WHAT YOU WILL DO>
Out of the material that follows, write out exactly the lines from the line with "This request outlines" to the line with "Write the outline in that format.", both ends included, and no others.

SUPPLIED INFORMATION>

# # # # # # #

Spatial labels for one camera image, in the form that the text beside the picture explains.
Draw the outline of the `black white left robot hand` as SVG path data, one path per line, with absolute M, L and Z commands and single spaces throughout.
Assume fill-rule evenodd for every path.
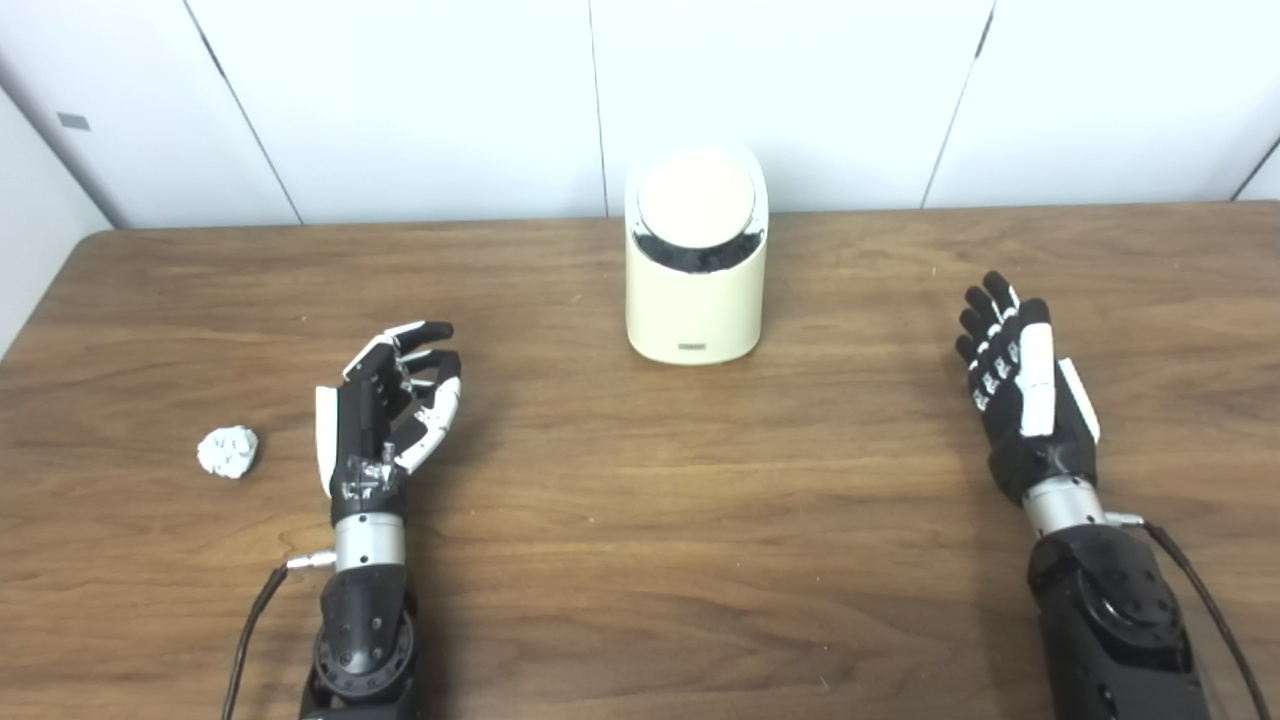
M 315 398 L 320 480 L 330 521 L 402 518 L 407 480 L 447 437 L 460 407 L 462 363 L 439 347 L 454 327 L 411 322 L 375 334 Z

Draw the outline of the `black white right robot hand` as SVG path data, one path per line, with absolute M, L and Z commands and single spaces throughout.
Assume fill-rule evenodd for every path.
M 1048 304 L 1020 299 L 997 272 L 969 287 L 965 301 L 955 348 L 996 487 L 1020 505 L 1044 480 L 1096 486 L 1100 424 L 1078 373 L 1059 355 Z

# # # # # # #

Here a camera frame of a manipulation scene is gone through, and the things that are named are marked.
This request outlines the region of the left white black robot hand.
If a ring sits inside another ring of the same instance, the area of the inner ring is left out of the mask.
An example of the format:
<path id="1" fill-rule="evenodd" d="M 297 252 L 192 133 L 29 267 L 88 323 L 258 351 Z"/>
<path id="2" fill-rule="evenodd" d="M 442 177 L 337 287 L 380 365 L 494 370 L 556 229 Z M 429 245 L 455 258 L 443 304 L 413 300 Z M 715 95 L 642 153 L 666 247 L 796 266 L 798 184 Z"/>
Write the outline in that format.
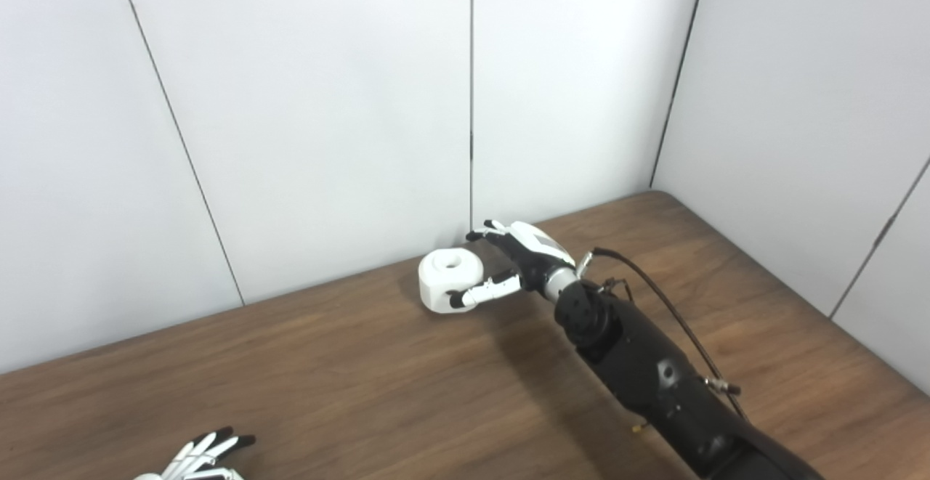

# # # # # # #

RESULT OF THE EXERCISE>
This request outlines the region of the left white black robot hand.
If a ring sits inside another ring of the same instance, the area of the inner ring is left out of the mask.
An example of the format:
<path id="1" fill-rule="evenodd" d="M 297 252 L 192 133 L 29 267 L 88 323 L 258 351 Z"/>
<path id="2" fill-rule="evenodd" d="M 442 177 L 337 287 L 380 365 L 494 370 L 556 229 Z M 429 245 L 455 258 L 443 304 L 413 300 Z M 715 95 L 642 153 L 666 247 L 796 266 L 798 184 Z"/>
Write the outline in that format.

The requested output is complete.